▶ Stored data
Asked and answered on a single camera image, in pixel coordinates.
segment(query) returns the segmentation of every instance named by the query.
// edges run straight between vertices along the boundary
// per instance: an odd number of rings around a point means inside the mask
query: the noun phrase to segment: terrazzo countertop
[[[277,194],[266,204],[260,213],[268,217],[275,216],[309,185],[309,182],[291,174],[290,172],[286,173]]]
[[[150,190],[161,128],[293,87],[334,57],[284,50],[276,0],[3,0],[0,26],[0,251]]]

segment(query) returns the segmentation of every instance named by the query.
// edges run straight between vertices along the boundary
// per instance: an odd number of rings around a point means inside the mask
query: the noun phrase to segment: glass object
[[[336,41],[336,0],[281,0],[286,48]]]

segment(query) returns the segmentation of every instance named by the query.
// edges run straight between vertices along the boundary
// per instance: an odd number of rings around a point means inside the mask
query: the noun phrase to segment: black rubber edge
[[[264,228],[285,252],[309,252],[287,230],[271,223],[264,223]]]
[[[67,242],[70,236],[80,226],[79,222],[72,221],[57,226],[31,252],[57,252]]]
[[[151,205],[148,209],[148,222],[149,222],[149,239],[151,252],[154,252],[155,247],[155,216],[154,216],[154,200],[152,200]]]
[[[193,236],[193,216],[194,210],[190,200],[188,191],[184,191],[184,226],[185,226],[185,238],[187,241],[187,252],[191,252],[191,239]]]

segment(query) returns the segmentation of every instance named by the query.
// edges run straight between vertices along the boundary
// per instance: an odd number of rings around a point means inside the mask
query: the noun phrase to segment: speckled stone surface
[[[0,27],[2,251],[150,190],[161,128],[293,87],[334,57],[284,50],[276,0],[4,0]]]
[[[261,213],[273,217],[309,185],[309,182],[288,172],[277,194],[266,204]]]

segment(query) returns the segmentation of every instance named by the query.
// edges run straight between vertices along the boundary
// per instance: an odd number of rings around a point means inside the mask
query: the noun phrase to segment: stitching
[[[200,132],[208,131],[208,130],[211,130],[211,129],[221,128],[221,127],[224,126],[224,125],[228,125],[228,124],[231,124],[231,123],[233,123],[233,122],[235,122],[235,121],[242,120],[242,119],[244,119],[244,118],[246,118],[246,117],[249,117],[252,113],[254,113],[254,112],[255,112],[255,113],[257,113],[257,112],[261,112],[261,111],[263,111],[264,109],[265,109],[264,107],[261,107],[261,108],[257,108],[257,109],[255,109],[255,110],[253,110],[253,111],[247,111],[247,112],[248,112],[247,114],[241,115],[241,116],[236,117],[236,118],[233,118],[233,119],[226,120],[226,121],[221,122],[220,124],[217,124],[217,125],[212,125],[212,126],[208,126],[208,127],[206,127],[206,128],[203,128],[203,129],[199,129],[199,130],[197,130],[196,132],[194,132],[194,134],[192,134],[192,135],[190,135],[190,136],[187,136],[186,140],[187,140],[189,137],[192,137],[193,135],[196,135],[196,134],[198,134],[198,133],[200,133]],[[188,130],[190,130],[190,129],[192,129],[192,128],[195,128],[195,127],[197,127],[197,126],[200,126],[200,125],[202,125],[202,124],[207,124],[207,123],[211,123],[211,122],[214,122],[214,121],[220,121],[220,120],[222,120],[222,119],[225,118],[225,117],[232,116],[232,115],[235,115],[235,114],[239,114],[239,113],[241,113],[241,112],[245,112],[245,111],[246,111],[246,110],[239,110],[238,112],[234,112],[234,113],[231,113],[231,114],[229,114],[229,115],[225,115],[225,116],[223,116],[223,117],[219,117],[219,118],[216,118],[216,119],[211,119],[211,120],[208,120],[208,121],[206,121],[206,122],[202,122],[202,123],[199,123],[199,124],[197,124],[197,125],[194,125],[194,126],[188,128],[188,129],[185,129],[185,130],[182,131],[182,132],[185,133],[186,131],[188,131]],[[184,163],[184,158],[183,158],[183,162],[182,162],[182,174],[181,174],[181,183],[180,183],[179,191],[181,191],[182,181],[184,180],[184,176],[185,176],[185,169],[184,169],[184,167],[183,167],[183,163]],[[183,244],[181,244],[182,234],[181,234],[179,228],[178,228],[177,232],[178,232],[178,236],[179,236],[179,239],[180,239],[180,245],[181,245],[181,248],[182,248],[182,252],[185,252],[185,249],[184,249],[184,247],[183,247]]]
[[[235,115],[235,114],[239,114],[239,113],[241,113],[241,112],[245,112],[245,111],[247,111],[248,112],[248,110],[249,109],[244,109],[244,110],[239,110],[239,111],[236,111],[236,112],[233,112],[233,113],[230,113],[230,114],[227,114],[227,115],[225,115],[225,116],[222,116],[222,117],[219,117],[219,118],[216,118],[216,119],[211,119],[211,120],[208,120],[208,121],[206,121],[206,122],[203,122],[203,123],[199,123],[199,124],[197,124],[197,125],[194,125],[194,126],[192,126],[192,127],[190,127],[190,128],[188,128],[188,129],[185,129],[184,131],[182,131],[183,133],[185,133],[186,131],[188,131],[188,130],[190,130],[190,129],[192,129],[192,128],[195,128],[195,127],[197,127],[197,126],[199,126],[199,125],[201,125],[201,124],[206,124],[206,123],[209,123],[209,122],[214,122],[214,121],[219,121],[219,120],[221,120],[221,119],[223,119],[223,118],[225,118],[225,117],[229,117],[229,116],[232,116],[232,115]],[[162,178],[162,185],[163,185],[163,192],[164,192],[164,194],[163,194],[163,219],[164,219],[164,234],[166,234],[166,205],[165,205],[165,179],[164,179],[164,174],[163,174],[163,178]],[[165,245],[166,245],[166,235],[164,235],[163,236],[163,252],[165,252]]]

▶ Task to carry out
Copy down the complete data exactly as supplied.

▶ Result of this task
Asked and answered on a single camera image, in pixel coordinates.
segment(query) returns the segmentation of every instance named by the query.
// edges run straight between vertices along the boundary
// per instance: an odd number of rings around a point means inside the mask
query: the noun phrase to segment: terrazzo countertop
[[[277,194],[266,204],[260,213],[268,217],[275,216],[309,185],[309,182],[291,174],[290,172],[286,173]]]
[[[150,190],[161,128],[293,87],[334,57],[284,50],[276,0],[3,0],[0,26],[0,251]]]

segment(query) returns the segmentation of every instance named by the query.
// edges run straight between vertices along the boundary
// per instance: an odd number of rings around a point means inside the mask
query: the noun phrase to segment: glass object
[[[336,41],[336,0],[281,0],[286,48]]]

segment(query) returns the segmentation of every instance named by the query.
// edges run straight between vertices along the boundary
// per instance: an odd number of rings around a point means inside the mask
query: the noun phrase to segment: black rubber edge
[[[264,228],[285,252],[309,252],[287,230],[271,223],[264,223]]]
[[[67,242],[70,236],[80,226],[79,222],[72,221],[57,226],[31,252],[57,252]]]
[[[151,205],[148,209],[148,222],[149,222],[149,239],[151,252],[154,252],[155,247],[155,216],[154,216],[154,200],[152,200]]]
[[[193,236],[193,216],[194,210],[190,200],[188,191],[184,191],[184,226],[185,226],[185,238],[187,241],[187,252],[191,252],[191,239]]]

segment(query) returns the segmentation of every instance named by the query.
// edges run straight between vertices along the boundary
// per instance: an odd number of rings around a point means inside the mask
query: the noun phrase to segment: speckled stone surface
[[[0,27],[2,251],[150,190],[161,128],[293,87],[334,57],[284,50],[276,0],[4,0]]]
[[[261,213],[273,217],[309,185],[309,182],[288,172],[277,194],[266,204]]]

segment(query) returns the segmentation of every instance named by the query.
// edges run straight between vertices along the boundary
// per instance: an odd number of rings around a point means inside the mask
query: the noun phrase to segment: stitching
[[[200,132],[208,131],[208,130],[211,130],[211,129],[221,128],[221,127],[224,126],[224,125],[228,125],[228,124],[231,124],[231,123],[233,123],[233,122],[235,122],[235,121],[242,120],[242,119],[244,119],[244,118],[246,118],[246,117],[249,117],[252,113],[254,113],[254,112],[255,112],[255,113],[257,113],[257,112],[261,112],[261,111],[263,111],[264,109],[265,109],[264,107],[261,107],[261,108],[257,108],[257,109],[255,109],[255,110],[253,110],[253,111],[247,111],[247,112],[248,112],[247,114],[241,115],[241,116],[236,117],[236,118],[233,118],[233,119],[226,120],[226,121],[221,122],[220,124],[217,124],[217,125],[212,125],[212,126],[208,126],[208,127],[206,127],[206,128],[203,128],[203,129],[199,129],[199,130],[197,130],[196,132],[194,132],[194,134],[192,134],[192,135],[190,135],[190,136],[187,136],[186,140],[187,140],[189,137],[192,137],[193,135],[196,135],[196,134],[198,134],[198,133],[200,133]],[[188,130],[190,130],[190,129],[192,129],[192,128],[195,128],[195,127],[197,127],[197,126],[200,126],[200,125],[202,125],[202,124],[207,124],[207,123],[211,123],[211,122],[214,122],[214,121],[220,121],[220,120],[222,120],[222,119],[225,118],[225,117],[232,116],[232,115],[235,115],[235,114],[239,114],[239,113],[241,113],[241,112],[245,112],[245,111],[246,111],[246,110],[239,110],[238,112],[234,112],[234,113],[231,113],[231,114],[229,114],[229,115],[225,115],[225,116],[223,116],[223,117],[219,117],[219,118],[216,118],[216,119],[211,119],[211,120],[208,120],[208,121],[206,121],[206,122],[202,122],[202,123],[199,123],[199,124],[197,124],[197,125],[194,125],[194,126],[188,128],[188,129],[185,129],[185,130],[182,131],[182,132],[185,133],[186,131],[188,131]],[[184,163],[184,158],[183,158],[183,162],[182,162],[182,174],[181,174],[181,183],[180,183],[179,191],[181,191],[182,181],[184,180],[184,176],[185,176],[185,169],[184,169],[184,167],[183,167],[183,163]],[[183,244],[181,244],[182,234],[181,234],[179,228],[178,228],[177,232],[178,232],[178,236],[179,236],[179,239],[180,239],[180,245],[181,245],[181,248],[182,248],[182,252],[185,252],[185,249],[184,249],[184,247],[183,247]]]
[[[235,115],[235,114],[239,114],[239,113],[241,113],[241,112],[245,112],[245,111],[247,111],[248,112],[248,110],[249,109],[244,109],[244,110],[239,110],[239,111],[236,111],[236,112],[233,112],[233,113],[230,113],[230,114],[227,114],[227,115],[225,115],[225,116],[222,116],[222,117],[219,117],[219,118],[216,118],[216,119],[211,119],[211,120],[208,120],[208,121],[206,121],[206,122],[203,122],[203,123],[199,123],[199,124],[197,124],[197,125],[194,125],[194,126],[192,126],[192,127],[190,127],[190,128],[188,128],[188,129],[185,129],[184,131],[182,131],[183,133],[185,133],[186,131],[188,131],[188,130],[190,130],[190,129],[192,129],[192,128],[195,128],[195,127],[197,127],[197,126],[199,126],[199,125],[201,125],[201,124],[206,124],[206,123],[209,123],[209,122],[214,122],[214,121],[219,121],[219,120],[221,120],[221,119],[223,119],[223,118],[225,118],[225,117],[229,117],[229,116],[232,116],[232,115]],[[162,178],[162,185],[163,185],[163,192],[164,192],[164,194],[163,194],[163,219],[164,219],[164,234],[166,234],[166,205],[165,205],[165,179],[164,179],[164,174],[163,174],[163,178]],[[165,245],[166,245],[166,235],[164,235],[163,236],[163,252],[165,252]]]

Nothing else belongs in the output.